Thousands experience silly side of science at OH WOW!

By Bob Jackson
YOUNGSTOWN
The streets echoed the sounds of science, as thousands of people turned out for Silly Science Sunday at the OH WOW! The Roger & Gloria Jones Children’s Center for Science & Technology downtown.
It was the seventh year of the event, which this year was in conjunction with the McD’s Sock Run, said Suzanne Barbati, OH WOW! president and executive director. The sock run kicked off the day, after which Silly Science Sunday opened up.
“There are so many things for people to do here,” said Barbati. “We are filled with exhibitors, both inside our museum and outside on the streets.”
Besides the center’s normal displays and activities inside, there were 30 exhibitors and displays set up along Federal and Market streets, outside the museum’s doors.
One of the more popular stops was the “walk on water” activity, where children literally could walk across a tank of water. More than 500 pounds of cornstarch had been mixed into the water, creating a gooey mess at the bottom, but allowing children to walk across the surface of the water ... as long as they kept moving.
If they stopped, they immediately sank, and getting across got more difficult as their feet became mired in the cornstarch muck.
“It felt like somebody was grabbing my leg,” said 7-year-old Alexander Krok of Boardman, after he slogged across the tank, which was only about knee-deep. “It was like the slime was grabbing me and pulling me down when I tried to walk.”
Alexander’s father, Scott, said Alexander was looking forward to the water-walking activity more than anything else.
“All week long he was saying, ‘I can’t wait to get down there and run on the cornstarch,’” Scott said, noting that Alexander’s interest in science includes cooking at home.

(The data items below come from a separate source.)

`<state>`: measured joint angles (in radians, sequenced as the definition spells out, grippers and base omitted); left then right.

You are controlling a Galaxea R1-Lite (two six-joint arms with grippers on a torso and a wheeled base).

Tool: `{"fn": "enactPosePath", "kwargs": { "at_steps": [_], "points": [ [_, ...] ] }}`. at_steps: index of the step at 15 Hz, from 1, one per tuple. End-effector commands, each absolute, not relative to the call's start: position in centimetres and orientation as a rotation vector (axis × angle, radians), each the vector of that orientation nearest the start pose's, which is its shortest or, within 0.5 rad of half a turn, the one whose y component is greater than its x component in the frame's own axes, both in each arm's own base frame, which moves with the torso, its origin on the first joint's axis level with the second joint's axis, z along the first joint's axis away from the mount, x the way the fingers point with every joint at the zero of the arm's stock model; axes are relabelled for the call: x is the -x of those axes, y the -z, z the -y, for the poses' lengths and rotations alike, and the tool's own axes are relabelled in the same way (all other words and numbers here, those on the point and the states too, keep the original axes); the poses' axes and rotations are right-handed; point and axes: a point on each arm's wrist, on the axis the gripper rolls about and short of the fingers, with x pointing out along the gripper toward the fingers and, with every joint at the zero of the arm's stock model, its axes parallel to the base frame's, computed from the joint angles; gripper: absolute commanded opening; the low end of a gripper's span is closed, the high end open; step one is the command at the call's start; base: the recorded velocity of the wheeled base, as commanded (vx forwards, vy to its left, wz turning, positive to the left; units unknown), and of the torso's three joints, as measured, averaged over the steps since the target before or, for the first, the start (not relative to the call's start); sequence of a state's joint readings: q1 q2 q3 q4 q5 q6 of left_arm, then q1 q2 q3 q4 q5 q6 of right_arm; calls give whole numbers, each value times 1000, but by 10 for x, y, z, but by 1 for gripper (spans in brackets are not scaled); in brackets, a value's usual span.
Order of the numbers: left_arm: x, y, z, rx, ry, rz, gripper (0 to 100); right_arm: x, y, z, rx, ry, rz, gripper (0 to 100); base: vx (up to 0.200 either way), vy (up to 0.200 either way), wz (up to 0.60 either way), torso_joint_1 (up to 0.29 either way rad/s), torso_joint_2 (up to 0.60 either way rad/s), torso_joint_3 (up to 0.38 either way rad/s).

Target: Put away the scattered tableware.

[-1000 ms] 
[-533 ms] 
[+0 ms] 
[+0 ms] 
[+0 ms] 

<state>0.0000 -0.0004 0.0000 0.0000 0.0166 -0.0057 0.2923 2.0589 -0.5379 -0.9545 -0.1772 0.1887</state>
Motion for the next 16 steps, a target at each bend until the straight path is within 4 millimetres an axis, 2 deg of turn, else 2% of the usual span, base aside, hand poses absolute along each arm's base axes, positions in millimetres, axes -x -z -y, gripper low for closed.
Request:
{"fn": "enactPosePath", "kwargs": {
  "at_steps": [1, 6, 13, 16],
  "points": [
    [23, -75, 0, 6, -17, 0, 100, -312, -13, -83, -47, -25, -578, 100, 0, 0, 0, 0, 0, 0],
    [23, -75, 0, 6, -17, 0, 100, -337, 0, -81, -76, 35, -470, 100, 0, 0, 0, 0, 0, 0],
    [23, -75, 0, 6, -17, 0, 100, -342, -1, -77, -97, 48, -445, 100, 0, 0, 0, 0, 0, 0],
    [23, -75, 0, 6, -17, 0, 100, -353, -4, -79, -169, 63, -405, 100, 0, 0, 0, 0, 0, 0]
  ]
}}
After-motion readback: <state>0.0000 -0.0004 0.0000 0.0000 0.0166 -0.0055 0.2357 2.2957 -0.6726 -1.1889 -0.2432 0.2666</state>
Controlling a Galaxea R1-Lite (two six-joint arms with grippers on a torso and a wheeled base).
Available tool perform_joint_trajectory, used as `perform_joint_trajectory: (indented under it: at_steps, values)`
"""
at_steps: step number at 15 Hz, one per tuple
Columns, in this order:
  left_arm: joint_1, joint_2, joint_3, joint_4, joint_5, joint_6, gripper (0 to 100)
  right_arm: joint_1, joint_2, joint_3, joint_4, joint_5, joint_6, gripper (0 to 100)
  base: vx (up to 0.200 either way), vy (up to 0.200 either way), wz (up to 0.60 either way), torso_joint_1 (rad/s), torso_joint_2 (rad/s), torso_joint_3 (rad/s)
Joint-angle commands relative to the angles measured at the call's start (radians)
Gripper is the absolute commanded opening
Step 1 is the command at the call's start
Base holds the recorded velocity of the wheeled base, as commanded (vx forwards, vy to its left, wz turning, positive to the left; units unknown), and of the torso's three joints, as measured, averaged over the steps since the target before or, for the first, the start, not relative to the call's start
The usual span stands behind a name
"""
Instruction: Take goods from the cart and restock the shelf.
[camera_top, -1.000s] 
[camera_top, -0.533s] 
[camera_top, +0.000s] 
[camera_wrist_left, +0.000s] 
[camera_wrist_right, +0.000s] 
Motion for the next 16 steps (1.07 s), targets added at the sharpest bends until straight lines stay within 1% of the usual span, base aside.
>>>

“He makes his own pasta,” Scott said. “He mixes all the ingredients and runs it though the hand-crank machine. I boil the water for him, but he does everything else.”
Barbati said the first year they had the walk-on-water activity, it was set up right outside the OH WOW! doors, which led to lots of sticky cornstarch being brought into the museum.
“We were cleaning up cornstarch for weeks,” she said.
Another popular exhibitor was the Solar Sisters, operated by Mary Buchenic and Jennifer Gasser. The nonprofit group teaches people how to use solar energy for cooking.
“You’re just using concentrated sunlight directed into a cooking space and retaining the heat once it’s generated,” Buchenic said.
Children were being taught how to use a Copenhagen panel solar cooker, which they were able to take home with them.
Similar devices are used in places such as Kenya, Haiti and Pakistan, and can even be used to boil and purify water when needed, Buchenic said.
More information about the Solar Sisters is available at their website, GDSnonprofit.org, or by emailing them at wearethesolarsisters@gmail.com.
Sunday’s event also included a record-breaking beach ball drop, when 2,100 inflated beach balls were simultaneously dropped from the second floor of the OH WOW!
Barbati said the group set a record last year when 1,500 beach balls were dropped, but it was not officially recognized as a world record because the center did not pay the $10,000 fee to be evaluated and approved by Guinness World Records.
“It might not be official, but we did set a record last year, and we broke it this year,” she said.
The beach balls were donated by First National Bank and by Youngstown State University’s College of Science, Technology, Math and Engineering. The YSU STEM students spent the past week or so inflating all the balls, Barbati said.
Silly Science Sunday was the kickoff of Seven Days of STEM, the Youngstown Regional Science and Technology Festival, which will include activities all week in Mahoning and Trumbull counties.